The appointment comes a week after he was named the first head of the China Banking and Insurance Regulatory Commission (CBIRC), a newly formed financial watchdog that combines the former banking and insurance regulators into a single regulatory agency.
Also part of the restructuring of the financial regulatory framework, the PBOC will take over the role of drafting key regulations and designing the basic rules for prudential oversight for the banking and insurance industries. Last week, it was announced that PBOC Deputy Governor Yi Gang will be the new head of the central bank, succeeding Zhou Xiaochuan, who retired after more than 15 years at the post.
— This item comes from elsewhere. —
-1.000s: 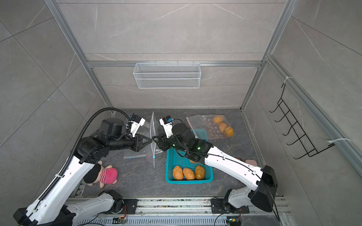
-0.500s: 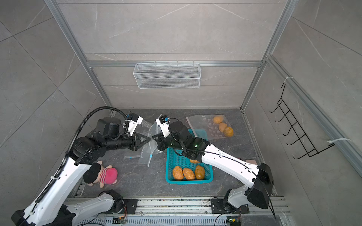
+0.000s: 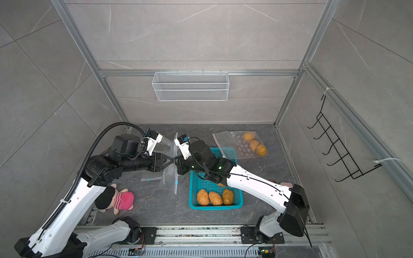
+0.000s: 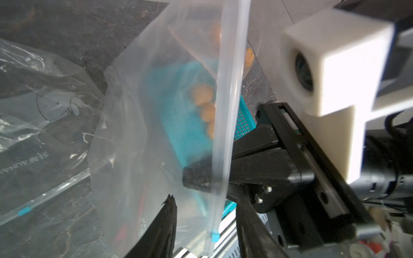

China appoints a party secretary to every government agency to represent the interests and carry out policies of the ruling Communist Party. The party secretary often has equivalent or even greater power than the organization’s official head. The roles are often assumed by the same person. For example, Zhou was both the PBOC’s governor and its party chief.
Making Guo both the head of the CBIRC and the party secretary of the PBOC underscores the government’s intention to grease the gears of cooperation between the two agencies, a source close to the central bank who declined to be named told Caixin.
The arrangement will “beef up coordination (between the agencies) without a big personnel reshuffle,” the source said. “The effects are to be observed, but it is nonetheless a very innovative move.”
Friction and estrangement were pronounced between the central bank and the former banking watchdog. Problems included a reluctance to share data. The banking, insurance and securities regulatory bodies at one point also excluded the central bank from their own coordination mechanism — a practice that ended after the PBOC complained to higher-ranking officials at the State Council, China’s cabinet.
The agencies’ different policy objectives and regulations also left room for regulatory arbitrage and gave rise to “shadow banking” — financial activity outside the formal banking system that took place with little oversight or regulation, with institutions developing innovative products and services that exploited loopholes and gaps in supervision.
Born in August 1956 in Ulanqab, the Inner Mongolia autonomous region, Guo — who spent a year in the 1980s as a visiting scholar at Oxford University in England — has had an exceptional career among Chinese officials for its breadth of experience, which includes positions in local government, regulatory agencies and financial institutions.